Work task
Return the records verbatim.

Exercise material
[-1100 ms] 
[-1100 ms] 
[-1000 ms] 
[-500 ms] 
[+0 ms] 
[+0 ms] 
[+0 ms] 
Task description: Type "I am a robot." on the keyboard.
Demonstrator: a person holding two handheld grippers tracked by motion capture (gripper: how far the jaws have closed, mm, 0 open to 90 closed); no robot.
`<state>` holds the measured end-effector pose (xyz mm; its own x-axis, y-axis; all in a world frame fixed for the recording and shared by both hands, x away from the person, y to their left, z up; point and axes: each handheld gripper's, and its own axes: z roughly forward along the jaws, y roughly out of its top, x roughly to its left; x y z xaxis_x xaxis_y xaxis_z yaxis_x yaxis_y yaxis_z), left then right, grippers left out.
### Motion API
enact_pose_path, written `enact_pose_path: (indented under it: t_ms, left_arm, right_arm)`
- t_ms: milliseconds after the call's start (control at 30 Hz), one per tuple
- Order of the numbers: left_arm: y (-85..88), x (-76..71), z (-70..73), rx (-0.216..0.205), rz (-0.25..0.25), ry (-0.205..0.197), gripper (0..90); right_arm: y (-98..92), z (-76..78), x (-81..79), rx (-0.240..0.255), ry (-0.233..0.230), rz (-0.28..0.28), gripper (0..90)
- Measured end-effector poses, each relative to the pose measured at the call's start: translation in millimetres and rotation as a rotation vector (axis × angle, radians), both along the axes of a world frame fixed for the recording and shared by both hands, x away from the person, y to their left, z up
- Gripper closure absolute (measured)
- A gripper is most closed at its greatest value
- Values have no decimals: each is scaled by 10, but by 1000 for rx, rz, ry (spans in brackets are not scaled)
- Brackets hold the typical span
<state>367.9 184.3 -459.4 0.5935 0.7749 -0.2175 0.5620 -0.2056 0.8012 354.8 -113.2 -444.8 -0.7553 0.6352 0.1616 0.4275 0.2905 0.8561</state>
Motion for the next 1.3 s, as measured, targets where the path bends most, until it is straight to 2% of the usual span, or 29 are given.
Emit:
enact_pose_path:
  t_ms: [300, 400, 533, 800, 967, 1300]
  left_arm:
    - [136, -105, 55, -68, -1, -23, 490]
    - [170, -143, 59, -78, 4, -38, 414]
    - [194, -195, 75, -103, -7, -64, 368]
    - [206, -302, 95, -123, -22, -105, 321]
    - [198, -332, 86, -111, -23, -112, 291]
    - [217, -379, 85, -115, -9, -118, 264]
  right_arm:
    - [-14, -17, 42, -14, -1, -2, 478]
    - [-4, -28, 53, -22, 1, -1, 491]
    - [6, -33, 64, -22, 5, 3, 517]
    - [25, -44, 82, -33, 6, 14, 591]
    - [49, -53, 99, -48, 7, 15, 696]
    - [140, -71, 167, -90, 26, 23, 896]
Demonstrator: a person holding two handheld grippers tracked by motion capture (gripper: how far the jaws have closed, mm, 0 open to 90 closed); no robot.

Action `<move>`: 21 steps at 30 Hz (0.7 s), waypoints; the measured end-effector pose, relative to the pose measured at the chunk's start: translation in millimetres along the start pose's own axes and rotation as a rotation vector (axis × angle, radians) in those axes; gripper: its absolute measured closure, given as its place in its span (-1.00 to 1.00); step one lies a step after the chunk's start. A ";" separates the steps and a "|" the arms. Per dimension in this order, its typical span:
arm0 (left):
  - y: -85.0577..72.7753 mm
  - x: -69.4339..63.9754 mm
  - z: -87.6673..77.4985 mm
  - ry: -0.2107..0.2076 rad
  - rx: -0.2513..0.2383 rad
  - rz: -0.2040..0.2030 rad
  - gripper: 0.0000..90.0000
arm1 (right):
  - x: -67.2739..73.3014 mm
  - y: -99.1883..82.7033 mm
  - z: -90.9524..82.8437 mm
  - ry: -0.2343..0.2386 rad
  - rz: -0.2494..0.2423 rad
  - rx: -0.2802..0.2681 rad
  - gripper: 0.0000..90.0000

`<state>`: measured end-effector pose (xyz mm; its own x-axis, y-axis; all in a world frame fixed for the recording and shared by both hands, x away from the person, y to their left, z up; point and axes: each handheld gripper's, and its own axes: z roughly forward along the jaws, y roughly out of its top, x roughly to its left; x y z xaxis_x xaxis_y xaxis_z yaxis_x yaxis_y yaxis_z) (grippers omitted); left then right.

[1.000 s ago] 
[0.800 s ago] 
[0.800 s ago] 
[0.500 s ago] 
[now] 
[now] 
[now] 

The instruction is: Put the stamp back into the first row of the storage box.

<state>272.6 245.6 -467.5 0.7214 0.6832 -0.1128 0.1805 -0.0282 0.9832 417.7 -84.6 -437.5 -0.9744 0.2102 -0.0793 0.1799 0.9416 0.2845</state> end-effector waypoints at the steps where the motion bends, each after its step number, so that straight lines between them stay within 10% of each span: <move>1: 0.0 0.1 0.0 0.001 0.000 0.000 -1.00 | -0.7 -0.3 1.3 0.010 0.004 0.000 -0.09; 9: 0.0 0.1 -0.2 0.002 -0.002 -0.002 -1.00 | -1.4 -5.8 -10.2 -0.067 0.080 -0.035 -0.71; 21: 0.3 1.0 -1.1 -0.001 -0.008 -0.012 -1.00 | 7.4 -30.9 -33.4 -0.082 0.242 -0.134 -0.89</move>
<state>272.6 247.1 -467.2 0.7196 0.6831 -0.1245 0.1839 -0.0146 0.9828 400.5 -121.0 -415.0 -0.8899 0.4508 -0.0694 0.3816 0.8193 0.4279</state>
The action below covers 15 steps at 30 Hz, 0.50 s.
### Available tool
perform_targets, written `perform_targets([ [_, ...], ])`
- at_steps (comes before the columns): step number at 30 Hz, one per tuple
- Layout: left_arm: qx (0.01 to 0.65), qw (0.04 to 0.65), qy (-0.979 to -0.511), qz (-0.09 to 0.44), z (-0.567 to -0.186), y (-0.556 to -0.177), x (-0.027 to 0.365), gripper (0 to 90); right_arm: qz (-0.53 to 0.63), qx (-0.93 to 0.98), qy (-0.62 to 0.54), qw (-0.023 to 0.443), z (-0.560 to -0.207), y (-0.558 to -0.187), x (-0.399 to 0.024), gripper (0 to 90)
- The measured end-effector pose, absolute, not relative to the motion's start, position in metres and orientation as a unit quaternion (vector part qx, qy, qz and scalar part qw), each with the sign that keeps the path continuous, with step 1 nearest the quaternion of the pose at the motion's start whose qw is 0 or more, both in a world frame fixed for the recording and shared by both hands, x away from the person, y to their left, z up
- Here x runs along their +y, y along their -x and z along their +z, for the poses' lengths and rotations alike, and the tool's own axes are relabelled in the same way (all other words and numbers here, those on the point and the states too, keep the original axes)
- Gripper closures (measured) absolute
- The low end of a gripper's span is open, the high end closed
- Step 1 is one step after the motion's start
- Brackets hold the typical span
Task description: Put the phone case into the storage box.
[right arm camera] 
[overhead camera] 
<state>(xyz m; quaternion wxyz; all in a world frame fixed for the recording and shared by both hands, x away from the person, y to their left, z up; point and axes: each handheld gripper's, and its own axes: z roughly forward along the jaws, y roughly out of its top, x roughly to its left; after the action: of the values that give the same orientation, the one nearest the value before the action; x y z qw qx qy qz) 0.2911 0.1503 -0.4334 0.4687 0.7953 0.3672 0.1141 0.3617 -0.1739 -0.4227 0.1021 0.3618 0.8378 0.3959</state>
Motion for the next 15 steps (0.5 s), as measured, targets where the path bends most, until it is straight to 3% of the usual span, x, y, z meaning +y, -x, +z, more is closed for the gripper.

Solved problem
[-1100 ms] 
[-1100 ms] 
[-1000 ms] 
[-500 ms] 
[+0 ms] 
[+0 ms] 
[+0 ms] 
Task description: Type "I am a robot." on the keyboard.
Demonstrator: a person holding two handheld grippers tracked by motion capture (gripper: how far the jaws have closed, mm, 0 open to 90 closed); no robot.
`<state>` holds the measured end-effector pose (xyz mm; its own x-axis, y-axis; all in a world frame fixed for the recording and shared by both hands, x away from the person, y to their left, z up; point and axes: each handheld gripper's, and its own axes: z roughly forward along the jaws, y roughly out of its top, x roughly to its left; x y z xaxis_x xaxis_y xaxis_z yaxis_x yaxis_y yaxis_z), left then right, grippers left out.
### Motion API
enact_pose_path, written `enact_pose_path: (indented under it: t_ms, left_arm, right_arm)`
- t_ms: milliseconds after the call's start (control at 30 Hz), one per tuple
- Order of the numbers: left_arm: y (-85..88), x (-76..71), z (-70..73), rx (-0.216..0.205), rz (-0.25..0.25), ry (-0.205..0.197), gripper (0..90); right_arm: y (-98..92), z (-76..78), x (-81..79), rx (-0.240..0.255), ry (-0.233..0.230), rz (-0.28..0.28), gripper (0..90)
- Measured end-effector poses, each relative to the pose measured at the call's start: translation in millimetres and rotation as a rotation vector (axis × angle, radians), both along the axes of a world frame fixed for the recording and shared by both hands, x away from the person, y to their left, z up
- Gripper closure absolute (measured)
- A gripper is most closed at its greatest value
- Values have no decimals: each is scaled by 10, but by 1000 for rx, rz, ry (spans in brackets are not scaled)
- Brackets hold the typical span
<state>367.9 184.3 -459.4 0.5935 0.7749 -0.2175 0.5620 -0.2056 0.8012 354.8 -113.2 -444.8 -0.7553 0.6352 0.1616 0.4275 0.2905 0.8561</state>
Motion for the next 1.3 s, as measured, targets where the path bends most, until it is straight to 2% of the usual span, or 29 are given.
Emit:
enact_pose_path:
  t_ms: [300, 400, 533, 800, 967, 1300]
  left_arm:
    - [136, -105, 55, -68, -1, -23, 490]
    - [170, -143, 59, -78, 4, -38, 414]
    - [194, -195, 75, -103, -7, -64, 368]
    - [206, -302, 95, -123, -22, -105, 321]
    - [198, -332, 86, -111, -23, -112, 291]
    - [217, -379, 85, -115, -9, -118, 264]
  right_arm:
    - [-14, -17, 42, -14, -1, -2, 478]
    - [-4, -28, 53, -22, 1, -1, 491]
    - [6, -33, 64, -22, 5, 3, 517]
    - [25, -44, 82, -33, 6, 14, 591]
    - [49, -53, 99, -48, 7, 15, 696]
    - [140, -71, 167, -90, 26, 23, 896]
Demonstrator: a person holding two handheld grippers tracked by motion capture (gripper: how far the jaws have closed, mm, 0 open to 90 closed); no robot.

Action `<move>`: 21 steps at 30 Hz (0.7 s), waypoints; the measured end-effector pose, relative to the pose measured at the chunk's start: translation in millimetres along the start pose's own axes and rotation as a rotation vector (axis × angle, radians) in those axes; gripper: its absolute measured closure, given as its place in its span (-1.00 to 1.00); step one lies a step after the chunk's start. A ";" separates the steps and a "|" the arms. Per dimension in this order, its typical span:
arm0 (left):
  - y: -85.0577..72.7753 mm
  - x: -69.4339..63.9754 mm
  - z: -87.6673..77.4985 mm
  - ry: -0.2107..0.2076 rad
  - rx: -0.2513..0.2383 rad
  - rz: -0.2040..0.2030 rad
  - gripper: 0.0000..90.0000
arm1 (right):
  - x: -67.2739..73.3014 mm
  - y: -99.1883..82.7033 mm
  - z: -90.9524..82.8437 mm
  - ry: -0.2343..0.2386 rad
  - rz: -0.2494..0.2423 rad
  - rx: -0.2802..0.2681 rad
  - gripper: 0.0000..90.0000

`<state>`: measured end-effector pose (xyz mm; its own x-axis, y-axis; all in a world frame fixed for the recording and shared by both hands, x away from the person, y to their left, z up; point and axes: each handheld gripper's, and its own axes: z roughly forward along the jaws, y roughly out of its top, x roughly to its left; x y z xaxis_x xaxis_y xaxis_z yaxis_x yaxis_y yaxis_z) (grippers omitted); left then right.

[1.000 s ago] 
[0.800 s ago] 
[0.800 s ago] 
[0.500 s ago] 
[now] 
[now] 
[now] 

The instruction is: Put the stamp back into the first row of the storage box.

<state>272.6 245.6 -467.5 0.7214 0.6832 -0.1128 0.1805 -0.0282 0.9832 417.7 -84.6 -437.5 -0.9744 0.2102 -0.0793 0.1799 0.9416 0.2845</state> end-effector waypoints at the steps where the motion bends, each after its step number, so that straight lines between them stay within 10% of each span: <move>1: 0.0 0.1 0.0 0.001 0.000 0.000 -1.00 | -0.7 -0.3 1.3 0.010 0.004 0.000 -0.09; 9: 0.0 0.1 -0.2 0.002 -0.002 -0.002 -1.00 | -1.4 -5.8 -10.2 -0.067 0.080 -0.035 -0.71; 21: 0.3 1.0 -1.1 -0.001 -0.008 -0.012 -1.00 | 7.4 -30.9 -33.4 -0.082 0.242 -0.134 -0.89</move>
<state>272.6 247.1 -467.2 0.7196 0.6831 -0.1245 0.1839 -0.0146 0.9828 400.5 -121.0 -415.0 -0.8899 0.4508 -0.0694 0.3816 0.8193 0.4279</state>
The action below covers 15 steps at 30 Hz, 0.50 s.
### Available tool
perform_targets, written `perform_targets([ [_, ...], ])`
- at_steps (comes before the columns): step number at 30 Hz, one per tuple
- Layout: left_arm: qx (0.01 to 0.65), qw (0.04 to 0.65), qy (-0.979 to -0.511), qz (-0.09 to 0.44), z (-0.567 to -0.186), y (-0.556 to -0.177), x (-0.027 to 0.365), gripper (0 to 90); right_arm: qz (-0.53 to 0.63), qx (-0.93 to 0.98), qy (-0.62 to 0.54), qw (-0.023 to 0.443), z (-0.560 to -0.207), y (-0.558 to -0.187), x (-0.399 to 0.024), gripper (0 to 90)
- The measured end-effector pose, absolute, not relative to the motion's start, position in metres and orientation as a unit quaternion (vector part qx, qy, qz and scalar part qw), each with the sign that keeps the path continuous, with step 1 nearest the quaternion of the pose at the motion's start whose qw is 0 or more, both in a world frame fixed for the recording and shared by both hands, x away from the person, y to their left, z up
- Here x runs along their +y, y along their -x and z along their +z, for the poses' lengths and rotations alike, and the tool's own axes are relabelled in the same way (all other words and numbers here, those on the point and the states too, keep the original axes)
- Gripper closures (measured) absolute
- The low end of a gripper's span is open, the high end closed
- Step 1 is one step after the motion's start
- Brackets hold the typical span
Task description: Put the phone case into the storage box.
[right arm camera] 
[overhead camera] 
<state>(xyz m; quaternion wxyz; all in a world frame fixed for the recording and shared by both hands, x away from the person, y to their left, z up; point and axes: each handheld gripper's, and its own axes: z roughly forward along the jaws, y roughly out of its top, x roughly to its left; after the action: of the values that give the same orientation, the one nearest the value before the action; x y z qw qx qy qz) 0.2911 0.1503 -0.4334 0.4687 0.7953 0.3672 0.1141 0.3617 -0.1739 -0.4227 0.1021 0.3618 0.8378 0.3959</state>
Motion for the next 15 steps (0.5 s), as measured, targets where the path bends most, until it is straight to 3% of the usual span, x, y, z meaning +y, -x, +z, more is closed for the gripper.

The exercise has been fully answered.